Where Writers Write is a series that features authors as they showcase their writing spaces using short form essay, photos, and/or video. As a lover of books and all of the hard work that goes into creating them, I thought it would be fun to see where the authors roll up their sleeves and make the magic happen.
This is Lavinia Ludlow.
In addition to being a TNBBC Review contributor, she is a musician and writer dividing time between San Francisco and London. Her debut novel, alt.punk (2011), explored the ragged edge of art, society, and sanity, viciously skewering the politics of rebellion. Her sophomore novel, Single Stroke Seven (2016), explores the lives of independent artists coming of age in perilous economic conditions. Both titles can be purchased through Casperian Books. Her short works have been published in Pear Noir!, Curbside Splendor Semi-Annual Journal, and Nailed Magazine, and her indie lit reviews have appeared in Small Press Reviews, The Rumpus, The Collagist, The Nervous Breakdown, Entropy Magazine, and American Book Review.
Where Lavinia Ludlow Writes
Although living out of a single suitcase has its head and heartaches, life on the road is one of the most exhilarating, charming, and weightless experiences. Knowing that I can check everything I own at an airline's kiosk eliminates many of the mental and emotional complexities that come with a permanent residence. Over the past few years, I've traveled the North American continent extensively for work while dividing my personal time between San Francisco and London.

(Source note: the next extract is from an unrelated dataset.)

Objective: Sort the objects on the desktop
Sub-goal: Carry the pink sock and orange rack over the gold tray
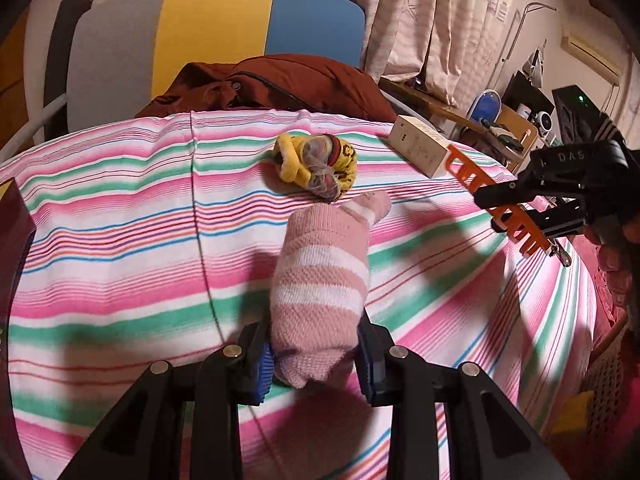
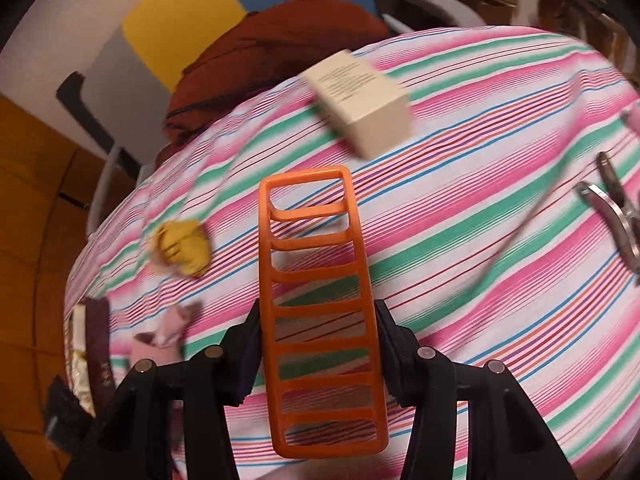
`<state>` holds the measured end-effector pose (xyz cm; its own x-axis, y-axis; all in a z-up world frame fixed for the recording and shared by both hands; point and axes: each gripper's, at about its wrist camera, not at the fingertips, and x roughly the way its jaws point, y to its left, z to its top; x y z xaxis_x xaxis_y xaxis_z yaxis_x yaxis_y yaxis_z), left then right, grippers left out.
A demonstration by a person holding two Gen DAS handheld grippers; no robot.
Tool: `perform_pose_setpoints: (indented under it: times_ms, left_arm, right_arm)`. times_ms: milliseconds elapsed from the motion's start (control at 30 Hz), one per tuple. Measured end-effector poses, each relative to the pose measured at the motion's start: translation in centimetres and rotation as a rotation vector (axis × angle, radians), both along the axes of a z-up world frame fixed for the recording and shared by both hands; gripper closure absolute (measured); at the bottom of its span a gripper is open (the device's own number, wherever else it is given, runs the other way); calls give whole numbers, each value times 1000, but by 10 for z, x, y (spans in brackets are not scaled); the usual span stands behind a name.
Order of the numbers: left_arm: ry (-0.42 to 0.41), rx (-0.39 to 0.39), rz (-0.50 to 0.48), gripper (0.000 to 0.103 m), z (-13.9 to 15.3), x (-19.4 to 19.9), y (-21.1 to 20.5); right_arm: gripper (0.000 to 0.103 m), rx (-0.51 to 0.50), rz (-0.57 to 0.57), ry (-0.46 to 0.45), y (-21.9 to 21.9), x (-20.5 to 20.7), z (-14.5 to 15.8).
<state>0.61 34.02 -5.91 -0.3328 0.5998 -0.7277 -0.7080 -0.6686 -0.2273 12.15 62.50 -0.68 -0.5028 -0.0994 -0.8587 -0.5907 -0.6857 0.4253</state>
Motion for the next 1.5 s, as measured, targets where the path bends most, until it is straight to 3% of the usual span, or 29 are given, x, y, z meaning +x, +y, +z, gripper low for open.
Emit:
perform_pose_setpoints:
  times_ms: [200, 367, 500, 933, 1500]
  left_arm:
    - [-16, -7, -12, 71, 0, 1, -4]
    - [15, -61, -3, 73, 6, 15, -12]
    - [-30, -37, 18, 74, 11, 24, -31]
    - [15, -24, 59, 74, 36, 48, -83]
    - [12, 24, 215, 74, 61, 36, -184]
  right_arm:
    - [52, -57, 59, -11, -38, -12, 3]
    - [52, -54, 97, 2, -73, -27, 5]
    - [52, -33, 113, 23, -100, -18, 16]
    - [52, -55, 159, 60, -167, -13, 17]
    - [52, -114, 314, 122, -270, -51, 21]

In March of this year, I was incredibly fortunate to see my sophomore novel, Single Stroke Seven, published through Casperian Books. Much of the backend preparation and promotional work occurred in airports, cafes, hostel lobbies, and wherever else I could find a safe and relatively hassle-free environment to crouch with a laptop. When rough drafting text for short stories or potential novel content, I seek out quieter venues such as:
Cafe in the Crypt, which is an old burial space beneath Saint Martin's in the Field. The breathtaking brick archways block all internet and cellular reception, allowing me to word process distraction-free.
Brompton Cemetery, which isn't as ominous and bizarre as it sounds. Part of the Royal Parks, the expansive property allows me to retreat beneath a nook in the colonnade or amidst the headstones to write.
Saint Dunstan in the East, which is nestled in the heart of London's city centre. The building was damaged in The Great Fire of London, and heavily bombed in the 1940s airstrikes. Though the roof collapsed in the chaos, the vine-shrouded scalloped walls survived. The quaint garden in the middle of the property is a great place to scribble in a notebook.
To fuel my creativity, I've consumed many slices of Guinness and rainbow layer cake, along with the Rupert Street Food Union's famous chicken, chorizo, and seafood paella.
Although I might lead the life of a modern day vagabond, the past few months in London have provided me more than enough content to fill another novel, and that's precisely what I'm doing now: writing that third book.